These grilled sandos’ secret ingredient is herbaceous pesto cream cheese. It’s slathered over sourdough slices and topped with fresh mozzarella and juicy sliced tomato for a creamy caprese experience you have to taste to believe. Serve alongside arugula salad tossed with Dijon vinaigrette for a top-notch meal that comes together in 20 minutes.
2 tablespoon
Cream Cheese
(Contains: Milk)
1 unit
Tomato
4 ounce
Fresh Mozzarella
(Contains: Milk)
4 tablespoon
Pesto
(Contains: Milk)
4 slice
Sourdough Bread
(Contains: Soy, Wheat)
5 teaspoon
Red Wine Vinegar
2 teaspoon
Dijon Mustard
2 ounce
Arugula
Salt
Pepper
2 tablespoon
Olive Oil
¼ teaspoon
Sugar
2 tablespoon
Butter
(Contains: Milk)

• Drop cream cheese packets in a glass of warm water to soften. Wash and dry produce. • Thinly slice tomato into rounds. Thinly slice mozzarella into rounds.

• In a small bowl, whisk together cream cheese and pesto.

• Arrange half the sourdough slices on a clean work surface. Spread with creamy pesto. Layer with tomato and mozzarella; season with pepper. Close sandwiches.

• Melt 1 TBSP butter in a large, preferably nonstick, pan over medium heat. (For 4 servings, work in batches or use a second large pan, using 1 TBSP butter for each batch.) Add sandwiches and push around in pan until butter has absorbed.

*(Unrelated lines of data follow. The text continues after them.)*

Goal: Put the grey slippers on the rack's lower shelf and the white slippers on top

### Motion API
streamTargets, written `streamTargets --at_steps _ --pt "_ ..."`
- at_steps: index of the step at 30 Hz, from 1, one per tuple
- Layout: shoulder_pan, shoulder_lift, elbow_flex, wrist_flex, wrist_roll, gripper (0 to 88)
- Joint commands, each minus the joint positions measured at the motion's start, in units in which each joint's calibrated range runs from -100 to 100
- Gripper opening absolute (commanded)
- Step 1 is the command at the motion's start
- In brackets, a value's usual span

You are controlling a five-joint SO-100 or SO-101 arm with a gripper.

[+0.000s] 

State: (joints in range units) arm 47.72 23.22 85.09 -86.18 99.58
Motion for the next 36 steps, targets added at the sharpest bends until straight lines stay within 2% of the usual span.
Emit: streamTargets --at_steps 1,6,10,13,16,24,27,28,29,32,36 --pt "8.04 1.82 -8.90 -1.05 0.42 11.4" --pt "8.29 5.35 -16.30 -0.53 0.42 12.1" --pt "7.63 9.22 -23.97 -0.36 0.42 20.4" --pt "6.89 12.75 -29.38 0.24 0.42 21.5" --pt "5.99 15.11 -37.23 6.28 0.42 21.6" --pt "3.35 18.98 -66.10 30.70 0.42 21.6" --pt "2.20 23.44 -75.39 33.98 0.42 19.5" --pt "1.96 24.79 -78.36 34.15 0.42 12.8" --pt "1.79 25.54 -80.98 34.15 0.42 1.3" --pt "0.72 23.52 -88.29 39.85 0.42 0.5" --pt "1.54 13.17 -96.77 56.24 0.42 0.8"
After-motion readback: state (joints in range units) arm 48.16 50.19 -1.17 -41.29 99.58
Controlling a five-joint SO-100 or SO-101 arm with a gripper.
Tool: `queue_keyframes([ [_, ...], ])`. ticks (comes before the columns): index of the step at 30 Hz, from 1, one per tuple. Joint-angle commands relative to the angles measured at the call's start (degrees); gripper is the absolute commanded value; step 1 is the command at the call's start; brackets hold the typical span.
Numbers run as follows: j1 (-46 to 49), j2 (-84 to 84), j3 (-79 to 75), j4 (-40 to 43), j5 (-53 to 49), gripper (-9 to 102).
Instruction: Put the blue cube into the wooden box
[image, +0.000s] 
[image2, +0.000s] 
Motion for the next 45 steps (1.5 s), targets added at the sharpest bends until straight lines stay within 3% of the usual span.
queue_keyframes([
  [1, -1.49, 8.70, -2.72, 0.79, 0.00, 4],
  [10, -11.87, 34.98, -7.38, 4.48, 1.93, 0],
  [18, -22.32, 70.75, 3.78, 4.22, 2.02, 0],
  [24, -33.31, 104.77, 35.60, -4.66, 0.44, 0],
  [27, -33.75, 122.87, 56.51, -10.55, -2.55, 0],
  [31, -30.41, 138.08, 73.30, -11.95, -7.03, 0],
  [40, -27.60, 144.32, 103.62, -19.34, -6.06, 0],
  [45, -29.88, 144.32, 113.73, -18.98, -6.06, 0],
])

Cook until bread is golden brown and cheese slightly melts, 4-6 minutes. • Add another 1 TBSP butter to pan, then flip sandwiches and push around again until butter has absorbed. Cook until bread is golden brown and cheese fully melts, 4-6 minutes more. TIP: If you have a heavy-bottomed pan, place on top of the sandwiches as they cook for a real panini experience!

• While sandwiches toast, in a second small bowl, combine half the vinegar, half the mustard, 2 TBSP olive oil, ¼ tsp sugar, a pinch of salt, and pepper. (For 4 servings, use all the vinegar, all the mustard, 4 TBSP olive oil, and ½ tsp sugar.) Whisk to combine. • In a large bowl, toss arugula with as much vinaigrette as you like.

• Halve panini on a diagonal. Divide between plates and serve with salad on the side.
The sandwich was delicious, loved the pesto and cream cheese spread. However, the meal was lacking and I was still hungry. I ended up putting the arugula in the sandwich and not eating it as a salad, because I would hardly call it a salad since it was just arugula and dressing. This meal would be way better if we had a different side, like potato wedges. But it was delicious with the arugula inside it!
Soooo good. Love pesto and mozzarella. Add all these together and make it right, it tastes amazing. The balsamic dressing on the arugula was perfect too. Tastes like store-bought, but better since I made it myself and at home.
I enjoyed this panini. I was especially pleased with the pesto provided. In the past the pesto provided with dishes that included it as an ingredient was not of a high quality. That was not the case with this pesto. It was fresh and tasted like a quality pesto should.
This meal was quick and easy indeed. The ingredients were fresh. The pesto paste was very tasty and there was plenty of it.
Used our panini maker, turned out perfect. That pesto spread - so good and not as strong as a store bought pesto aoli.
Arugula isn't my favorite, needs a bit more variety in the salad but the sandwiches were delicious and super easy to make.
Sandwich was good. Maybe a bit over stuffed. But tasty. The arugula salad was a bit too bitter. The dressing wasn't sweet enough to cut the bitterness.
Good recipe and tasted good; however, the portions are really not enough to make 2 full sandwiches. The bread is large and needs 6 slices of a small tomato and mozzarella to cover nicely so really comes up short. Needs about one and half of the ingredients as one isn't enough.
My personal opinion...the arugula needs to be IN the sandwich. The flavor elevated it. Otherwise, it needs something to give it a little more umpf.
Some of the best sandwiches I have made to date. The pesto was so good! It's really hard to find good pesto that isn't homemade.